Similarly you can find the same extended example as above:

.. code-block:: python
   :linenos:

    from kp import Manager, Tensor
    import kp
    from pyshader import python2shader, ivec3, f32, Array

    mgr = Manager(0, [2])

    # Can be initialized with List[] or np.Array
    tensor_in_a = mgr.tensor([2, 2, 2])
    tensor_in_b = mgr.tensor([1, 2, 3])
    tensor_out = mgr.tensor([0, 0, 0])

    seq = mgr.sequence()
    seq.eval(kp.OpTensorSyncDevice([tensor_in_a, tensor_in_b, tensor_out]))

    # Define the function via PyShader or directly as glsl string or spirv bytes
    @python2shader
    def compute_shader_multiply(index=("input", "GlobalInvocationId", ivec3),
                                data1=("buffer", 0, Array(f32)),
                                data2=("buffer", 1, Array(f32)),
                                data3=("buffer", 2, Array(f32))):
        i = index.x
        data3[i] = data1[i] * data2[i]

    algo = mgr.algorithm([tensor_in_a, tensor_in_b, tensor_out], compute_shader_multiply.to_spirv())

    # Run shader operation asynchronously and then await
    seq.eval_async(kp.OpAlgoDispatch(algo))
    seq.eval_await()

    seq.record(kp.OpTensorSyncLocal([tensor_in_a]))
    seq.record(kp.OpTensorSyncLocal([tensor_in_b]))
    seq.record(kp.OpTensorSyncLocal([tensor_out]))

    seq.eval()

    assert tensor_out.data().tolist() == [2.0, 4.0, 6.0]

Kompute Operation Capabilities
^^^^^

Handling multiple capabilites of processing can be done by compute shaders being loaded into separate sequences.
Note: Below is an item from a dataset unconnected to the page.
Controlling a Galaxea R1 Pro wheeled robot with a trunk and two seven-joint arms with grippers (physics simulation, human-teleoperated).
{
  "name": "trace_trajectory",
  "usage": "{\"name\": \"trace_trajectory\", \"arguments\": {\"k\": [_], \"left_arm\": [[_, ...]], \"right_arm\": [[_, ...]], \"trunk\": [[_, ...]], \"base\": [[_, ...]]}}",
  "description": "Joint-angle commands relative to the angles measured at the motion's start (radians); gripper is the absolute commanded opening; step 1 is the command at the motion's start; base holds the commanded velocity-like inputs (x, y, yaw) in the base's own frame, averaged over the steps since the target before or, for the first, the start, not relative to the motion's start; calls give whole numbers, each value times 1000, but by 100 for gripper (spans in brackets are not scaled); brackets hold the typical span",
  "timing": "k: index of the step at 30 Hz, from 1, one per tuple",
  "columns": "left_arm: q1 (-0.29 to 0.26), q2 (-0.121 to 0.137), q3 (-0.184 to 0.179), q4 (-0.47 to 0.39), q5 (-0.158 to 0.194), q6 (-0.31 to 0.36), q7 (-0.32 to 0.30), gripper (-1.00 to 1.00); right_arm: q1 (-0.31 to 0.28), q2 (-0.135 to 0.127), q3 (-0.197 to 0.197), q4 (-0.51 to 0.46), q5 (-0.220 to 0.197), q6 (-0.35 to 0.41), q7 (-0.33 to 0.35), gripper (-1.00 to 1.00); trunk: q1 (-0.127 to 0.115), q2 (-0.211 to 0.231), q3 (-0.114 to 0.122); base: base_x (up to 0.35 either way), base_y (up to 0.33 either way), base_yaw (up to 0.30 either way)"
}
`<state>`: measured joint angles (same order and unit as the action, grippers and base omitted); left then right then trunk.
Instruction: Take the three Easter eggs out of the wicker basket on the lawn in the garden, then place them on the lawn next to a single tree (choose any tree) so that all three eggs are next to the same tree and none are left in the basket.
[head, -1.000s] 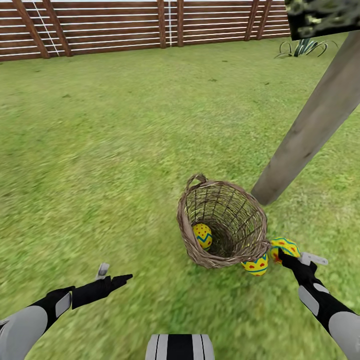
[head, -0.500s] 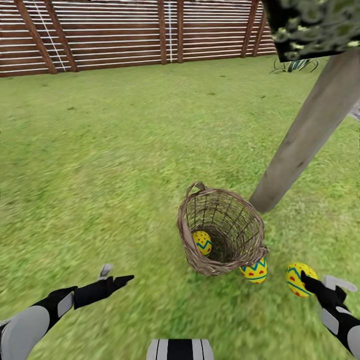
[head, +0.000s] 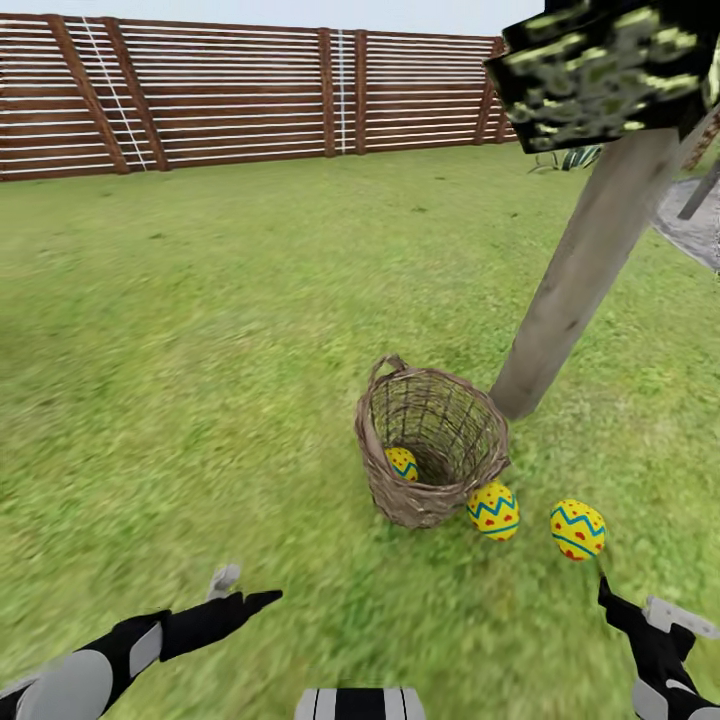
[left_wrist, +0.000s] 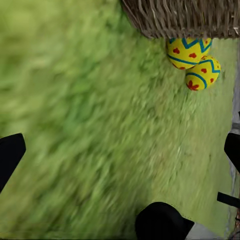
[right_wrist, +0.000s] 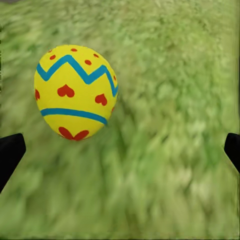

The example below shows how this can be done:

.. code-block:: python
   :linenos:

    from kp import Manager
    import kp

    # We'll assume we have the shader data available
    from my_spv_shader_data import mult_shader, sum_shader

    mgr = Manager()

    t1 = mgr.tensor([2,2,2])
    t2 = mgr.tensor([1,2,3])
    t3 = mgr.tensor([1,2,3])

    mgr.sequence().eval(kp.OpTensorSyncLocal([t1, t3]))

    # Create multiple separate sequences
    sq_mult = mgr.sequence()
    sq_sum = mgr.sequence()
    sq_sync = mgr.sequence()

    sq_mult.record(kp.OpAlgoDispatch(mgr.algorithm([t1, t2, t3], add_shader))

    sq_sum.record(kp.OpAlgoDispatch(mgr.algorithm([t3, t2, t1], sum_shader))

    sq_sync.record(kp.OpTensorSyncLocal([t1, t3]))

    # Run multiple iterations
    for i in range(10):
        sq_mult.eval()
        sq_sum.eval()

    sq_sync.eval()

    print(t1.data(), t2.data(), t3.data())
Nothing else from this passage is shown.